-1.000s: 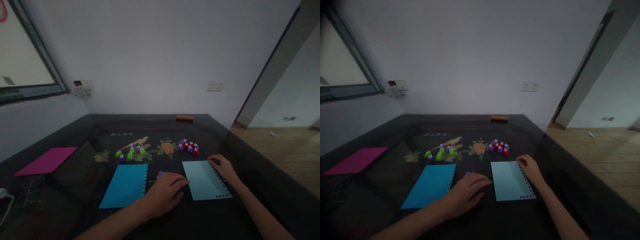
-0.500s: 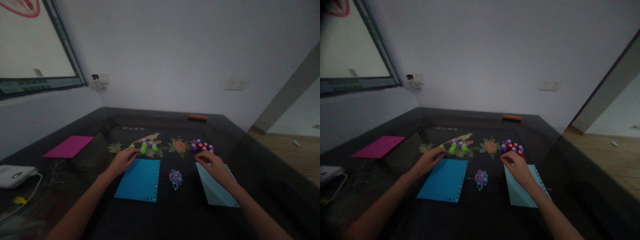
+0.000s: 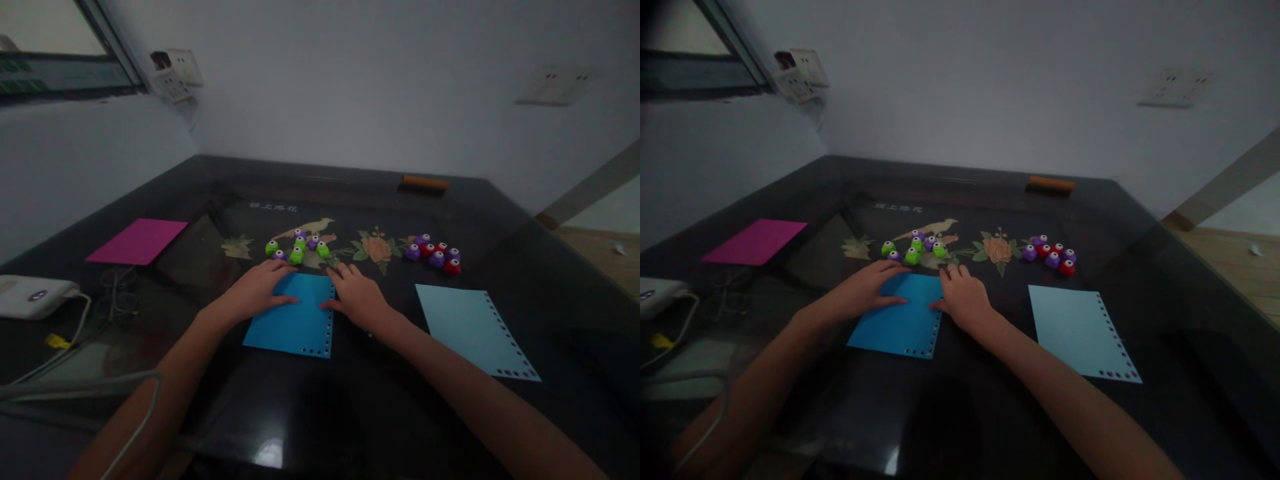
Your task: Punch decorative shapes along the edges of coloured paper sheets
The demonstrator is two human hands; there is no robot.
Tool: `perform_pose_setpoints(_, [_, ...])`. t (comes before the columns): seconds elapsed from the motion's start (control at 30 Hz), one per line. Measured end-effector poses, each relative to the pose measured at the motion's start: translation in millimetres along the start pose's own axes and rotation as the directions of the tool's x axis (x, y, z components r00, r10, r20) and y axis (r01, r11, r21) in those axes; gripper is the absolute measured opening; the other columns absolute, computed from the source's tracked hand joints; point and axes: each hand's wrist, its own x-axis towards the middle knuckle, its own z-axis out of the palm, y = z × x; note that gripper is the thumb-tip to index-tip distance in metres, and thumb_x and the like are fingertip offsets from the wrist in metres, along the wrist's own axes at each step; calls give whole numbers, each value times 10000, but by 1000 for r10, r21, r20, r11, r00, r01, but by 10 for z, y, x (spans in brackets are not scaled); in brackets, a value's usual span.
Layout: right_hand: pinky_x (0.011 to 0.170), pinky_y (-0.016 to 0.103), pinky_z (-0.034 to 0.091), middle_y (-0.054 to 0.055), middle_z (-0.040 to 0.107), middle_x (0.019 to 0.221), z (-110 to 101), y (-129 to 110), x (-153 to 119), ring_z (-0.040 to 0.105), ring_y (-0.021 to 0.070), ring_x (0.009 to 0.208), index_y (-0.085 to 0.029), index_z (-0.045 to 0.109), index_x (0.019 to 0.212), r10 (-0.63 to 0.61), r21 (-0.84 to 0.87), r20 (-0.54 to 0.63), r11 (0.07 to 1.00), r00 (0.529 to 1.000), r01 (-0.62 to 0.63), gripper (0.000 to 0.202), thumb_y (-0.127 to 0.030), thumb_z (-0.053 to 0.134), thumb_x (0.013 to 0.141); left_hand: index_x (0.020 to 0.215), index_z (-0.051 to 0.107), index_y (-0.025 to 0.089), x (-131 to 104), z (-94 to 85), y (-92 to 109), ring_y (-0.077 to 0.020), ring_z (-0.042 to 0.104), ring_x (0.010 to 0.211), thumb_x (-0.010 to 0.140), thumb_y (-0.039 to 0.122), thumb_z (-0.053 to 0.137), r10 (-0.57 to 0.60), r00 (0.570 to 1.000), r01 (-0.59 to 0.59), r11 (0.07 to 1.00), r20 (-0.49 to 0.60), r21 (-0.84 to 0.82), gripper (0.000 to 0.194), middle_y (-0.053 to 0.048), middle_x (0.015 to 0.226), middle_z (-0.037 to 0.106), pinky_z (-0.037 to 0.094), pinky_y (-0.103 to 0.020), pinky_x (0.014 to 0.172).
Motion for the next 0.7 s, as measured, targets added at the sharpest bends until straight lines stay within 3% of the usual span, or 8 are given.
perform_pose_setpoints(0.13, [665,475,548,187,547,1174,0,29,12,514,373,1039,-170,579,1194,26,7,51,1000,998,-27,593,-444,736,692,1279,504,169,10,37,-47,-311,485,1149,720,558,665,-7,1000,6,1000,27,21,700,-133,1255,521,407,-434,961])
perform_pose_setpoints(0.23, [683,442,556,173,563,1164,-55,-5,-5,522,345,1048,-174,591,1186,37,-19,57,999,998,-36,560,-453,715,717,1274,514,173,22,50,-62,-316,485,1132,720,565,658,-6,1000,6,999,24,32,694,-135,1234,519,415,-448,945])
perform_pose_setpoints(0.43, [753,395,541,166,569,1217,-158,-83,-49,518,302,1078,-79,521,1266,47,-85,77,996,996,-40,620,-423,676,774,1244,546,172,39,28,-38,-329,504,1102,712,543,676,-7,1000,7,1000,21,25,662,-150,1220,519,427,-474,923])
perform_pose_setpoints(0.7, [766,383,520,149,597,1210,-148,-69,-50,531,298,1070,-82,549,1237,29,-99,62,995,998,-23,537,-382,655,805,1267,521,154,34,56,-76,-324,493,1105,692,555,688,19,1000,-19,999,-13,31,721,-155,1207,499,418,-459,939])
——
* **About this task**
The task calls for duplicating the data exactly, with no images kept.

* **Exercise result**
-1.000s: 
-0.500s: 
+0.000s: 
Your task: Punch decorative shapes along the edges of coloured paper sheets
The demonstrator is two human hands; there is no robot.
Tool: `perform_pose_setpoints(_, [_, ...])`. t (comes before the columns): seconds elapsed from the motion's start (control at 30 Hz), one per line. Measured end-effector poses, each relative to the pose measured at the motion's start: translation in millimetres along the start pose's own axes and rotation as the directions of the tool's x axis (x, y, z components r00, r10, r20) and y axis (r01, r11, r21) in those axes; gripper is the absolute measured opening; the other columns absolute, computed from the source's tracked hand joints; point and axes: each hand's wrist, its own x-axis towards the middle knuckle, its own z-axis out of the palm, y = z × x; note that gripper is the thumb-tip to index-tip distance in metres, and thumb_x and the like are fingertip offsets from the wrist in metres, along the wrist's own axes at each step; calls give whole numbers, each value times 10000, but by 1000 for r10, r21, r20, r11, r00, r01, but by 10 for z, y, x (spans in brackets are not scaled); in brackets, a value's usual span.
Layout: right_hand: pinky_x (0.011 to 0.170), pinky_y (-0.016 to 0.103), pinky_z (-0.034 to 0.091), middle_y (-0.054 to 0.055), middle_z (-0.040 to 0.107), middle_x (0.019 to 0.221), z (-110 to 101), y (-129 to 110), x (-153 to 119), ring_z (-0.040 to 0.105), ring_y (-0.021 to 0.070), ring_x (0.009 to 0.208), index_y (-0.085 to 0.029), index_z (-0.045 to 0.109), index_x (0.019 to 0.212), r10 (-0.63 to 0.61), r21 (-0.84 to 0.87), r20 (-0.54 to 0.63), r11 (0.07 to 1.00), r00 (0.529 to 1.000), r01 (-0.62 to 0.63), gripper (0.000 to 0.202), thumb_y (-0.127 to 0.030), thumb_z (-0.053 to 0.134), thumb_x (0.013 to 0.141); left_hand: index_x (0.020 to 0.215), index_z (-0.051 to 0.107), index_y (-0.025 to 0.089), x (-131 to 104), z (-94 to 85), y (-92 to 109), ring_y (-0.077 to 0.020), ring_z (-0.042 to 0.104), ring_x (0.010 to 0.211), thumb_x (-0.010 to 0.140), thumb_y (-0.039 to 0.122), thumb_z (-0.053 to 0.137), r10 (-0.57 to 0.60), r00 (0.570 to 1.000), r01 (-0.59 to 0.59), r11 (0.07 to 1.00), r20 (-0.49 to 0.60), r21 (-0.84 to 0.82), gripper (0.000 to 0.194), middle_y (-0.053 to 0.048), middle_x (0.015 to 0.226), middle_z (-0.037 to 0.106), pinky_z (-0.037 to 0.094), pinky_y (-0.103 to 0.020), pinky_x (0.014 to 0.172).
Motion for the next 0.7 s, as measured, targets added at the sharpest bends until straight lines stay within 3% of the usual span, or 8 are given.
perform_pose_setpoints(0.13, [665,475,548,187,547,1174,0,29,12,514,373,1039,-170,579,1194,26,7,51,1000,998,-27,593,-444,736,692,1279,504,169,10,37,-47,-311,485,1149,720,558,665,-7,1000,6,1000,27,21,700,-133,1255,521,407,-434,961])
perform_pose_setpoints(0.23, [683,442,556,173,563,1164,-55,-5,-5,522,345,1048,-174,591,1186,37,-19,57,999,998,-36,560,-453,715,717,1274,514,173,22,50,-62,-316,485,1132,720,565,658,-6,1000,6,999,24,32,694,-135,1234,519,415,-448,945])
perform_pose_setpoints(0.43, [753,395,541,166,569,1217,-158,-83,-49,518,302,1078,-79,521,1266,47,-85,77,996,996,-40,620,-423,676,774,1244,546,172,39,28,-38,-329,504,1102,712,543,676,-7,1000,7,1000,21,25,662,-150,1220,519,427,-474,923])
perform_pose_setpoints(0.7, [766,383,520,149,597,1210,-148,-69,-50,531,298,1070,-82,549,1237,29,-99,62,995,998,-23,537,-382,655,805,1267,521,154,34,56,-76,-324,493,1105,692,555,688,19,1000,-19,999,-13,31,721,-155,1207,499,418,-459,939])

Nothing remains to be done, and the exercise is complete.